Deadbeats like Goldman Sachs, General Motors, and AIG? Yeah, totally irresponsible the way they let themselves get underwater and turned to government welfare.
Palm Apologist
Shouting down the PIC Faithful Since 2009
Screw convergence
Palm III->Visor Deluxe->Visor Platinum->Visor Prism->Tungsten E->Palm LifeDrive->Palm TX->Palm Pre
Visor Pro+VisorPhone->Treo 180g->Treo 270->Treo 600->Treo 680->T-Mobile G1->Palm Pre
http://mind-grapes.blogspot.com/

RE: US-centric data
Gekko @ 2/11/2010 11:43:47 AM # Q

yes they directly or indirectly loaned money to deadbeats. if people paid back their mortgages and personal loans and didn't default, we wouldn't have been in this mess.
RE: US-centric data
abosco @ 2/11/2010 11:52:47 AM # Q
rpa, thanks for the numbers. It's good to see the plans are competitive over there.

I think it's unfair to lump Goldman with GM and AIG. If unassisted, GS could have stayed open.
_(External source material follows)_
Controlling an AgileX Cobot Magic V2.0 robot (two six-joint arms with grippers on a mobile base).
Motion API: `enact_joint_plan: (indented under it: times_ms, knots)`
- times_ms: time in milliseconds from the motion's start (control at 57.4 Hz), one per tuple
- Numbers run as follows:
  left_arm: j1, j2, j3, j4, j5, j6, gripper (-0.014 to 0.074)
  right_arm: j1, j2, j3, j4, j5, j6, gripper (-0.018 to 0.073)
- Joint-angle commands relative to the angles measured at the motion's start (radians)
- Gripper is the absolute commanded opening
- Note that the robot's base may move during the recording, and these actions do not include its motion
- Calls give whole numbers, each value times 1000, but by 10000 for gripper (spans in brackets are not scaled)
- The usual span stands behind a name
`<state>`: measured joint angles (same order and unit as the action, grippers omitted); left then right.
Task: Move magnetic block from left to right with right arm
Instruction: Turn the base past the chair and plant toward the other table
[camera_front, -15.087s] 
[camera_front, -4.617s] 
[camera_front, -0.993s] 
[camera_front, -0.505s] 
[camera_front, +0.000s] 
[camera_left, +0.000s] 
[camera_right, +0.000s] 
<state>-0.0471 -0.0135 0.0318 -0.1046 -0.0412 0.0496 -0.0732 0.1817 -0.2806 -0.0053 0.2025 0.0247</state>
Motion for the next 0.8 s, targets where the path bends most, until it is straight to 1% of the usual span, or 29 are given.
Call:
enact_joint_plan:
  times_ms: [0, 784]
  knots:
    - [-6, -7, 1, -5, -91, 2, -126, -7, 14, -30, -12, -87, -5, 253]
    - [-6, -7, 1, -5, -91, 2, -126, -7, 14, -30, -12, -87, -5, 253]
They even secured private financing during the crisis - remember Buffett and his multi-billion dollar stock purchase and 10% dividend?

GM, on the other hand, needs to go out of business immediately. They represent everything that was wrong with America for the past 25 years. Hubris. Lack of innovation. Molasses.
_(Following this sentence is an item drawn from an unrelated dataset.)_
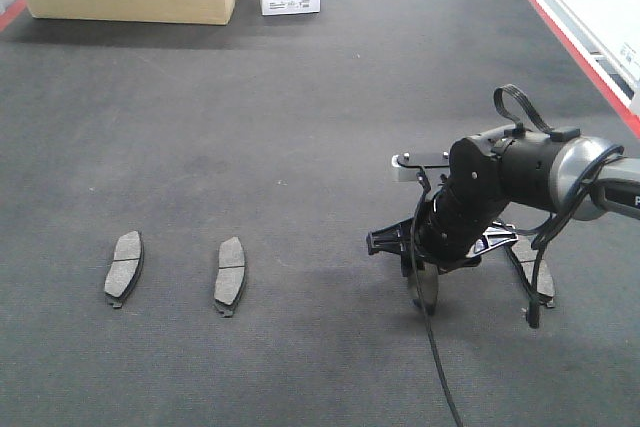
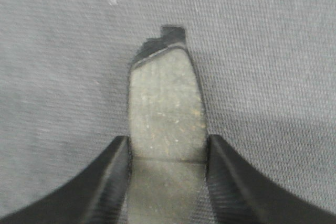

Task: Move and align brake pads A on conveyor
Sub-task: 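Lower the right gripper's pad onto the belt beside the other pad, then open the right gripper and lift it away from the placed pad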

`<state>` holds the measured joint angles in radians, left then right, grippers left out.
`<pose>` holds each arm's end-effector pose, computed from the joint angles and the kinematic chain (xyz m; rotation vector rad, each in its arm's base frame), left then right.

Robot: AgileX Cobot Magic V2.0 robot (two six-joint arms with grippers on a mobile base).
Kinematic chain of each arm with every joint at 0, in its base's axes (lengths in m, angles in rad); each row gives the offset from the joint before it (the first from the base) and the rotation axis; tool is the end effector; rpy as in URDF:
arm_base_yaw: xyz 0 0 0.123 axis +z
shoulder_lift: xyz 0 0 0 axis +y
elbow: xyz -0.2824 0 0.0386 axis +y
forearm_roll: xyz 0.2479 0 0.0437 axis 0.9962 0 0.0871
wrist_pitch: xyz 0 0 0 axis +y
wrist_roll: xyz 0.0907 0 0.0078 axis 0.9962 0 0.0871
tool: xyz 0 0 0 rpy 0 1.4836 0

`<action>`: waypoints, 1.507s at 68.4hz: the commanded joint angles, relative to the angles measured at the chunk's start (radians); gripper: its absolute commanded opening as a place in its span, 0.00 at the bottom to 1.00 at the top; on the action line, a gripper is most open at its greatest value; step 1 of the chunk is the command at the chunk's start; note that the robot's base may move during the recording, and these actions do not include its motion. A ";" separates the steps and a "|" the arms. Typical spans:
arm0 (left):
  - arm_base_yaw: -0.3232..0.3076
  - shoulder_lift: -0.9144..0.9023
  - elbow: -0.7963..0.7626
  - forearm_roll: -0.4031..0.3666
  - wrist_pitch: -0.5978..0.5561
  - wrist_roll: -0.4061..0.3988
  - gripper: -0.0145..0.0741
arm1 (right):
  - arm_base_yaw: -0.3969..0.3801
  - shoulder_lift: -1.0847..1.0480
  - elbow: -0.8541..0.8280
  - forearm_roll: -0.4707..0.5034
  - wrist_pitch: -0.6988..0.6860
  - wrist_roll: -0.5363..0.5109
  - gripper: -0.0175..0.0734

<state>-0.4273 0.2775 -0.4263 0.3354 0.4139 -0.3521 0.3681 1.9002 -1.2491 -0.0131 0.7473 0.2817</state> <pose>0.0658 -0.0167 0.3032 0.2337 1.7163 -0.2324 0.3500 0.1341 0.1742 -0.1370 2.8872 0.1065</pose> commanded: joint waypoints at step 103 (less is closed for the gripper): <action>-0.003 0.009 -0.024 0.009 -0.064 -0.008 0.65 | -0.005 -1.312 0.674 -0.303 -0.282 0.075 0.77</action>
<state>-0.4273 0.2775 -0.4263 0.3354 0.4139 -0.3521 0.3681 0.6527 -0.5949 -0.2922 0.5437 0.3700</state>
I keep reading articles that say, "throw out the old rules of investing!" They're claiming that stock and bond returns can't be predicted, government bonds aren't secure, and diversification doesn't help losses. Unfortunately, these so-called experts aren't realizing that the fault landed precisely on a lack of diversification. Practically every investment in the world in 2007 had a hand in the US mortgage market.

It's a failure of the common US consumer to make good on their debt obligations, and it's a failure of financial professionals to properly balance risk. Both had equal parts in this mess. Without both, the individual situations wouldn't have been a problem. If there's one lesson to be learned in all of this, it's that credit scores are, indeed, important.

-Bosco
m105 -> NX70v -> NX80v -> iPhone -> iPhone 3G

RE: US-centric data
e_tellurian @ 2/11/2010 12:31:44 PM # M Q
Perhaps the investment in peace will be appreciated. It's costing Canadian over $500,000 per year per soldier.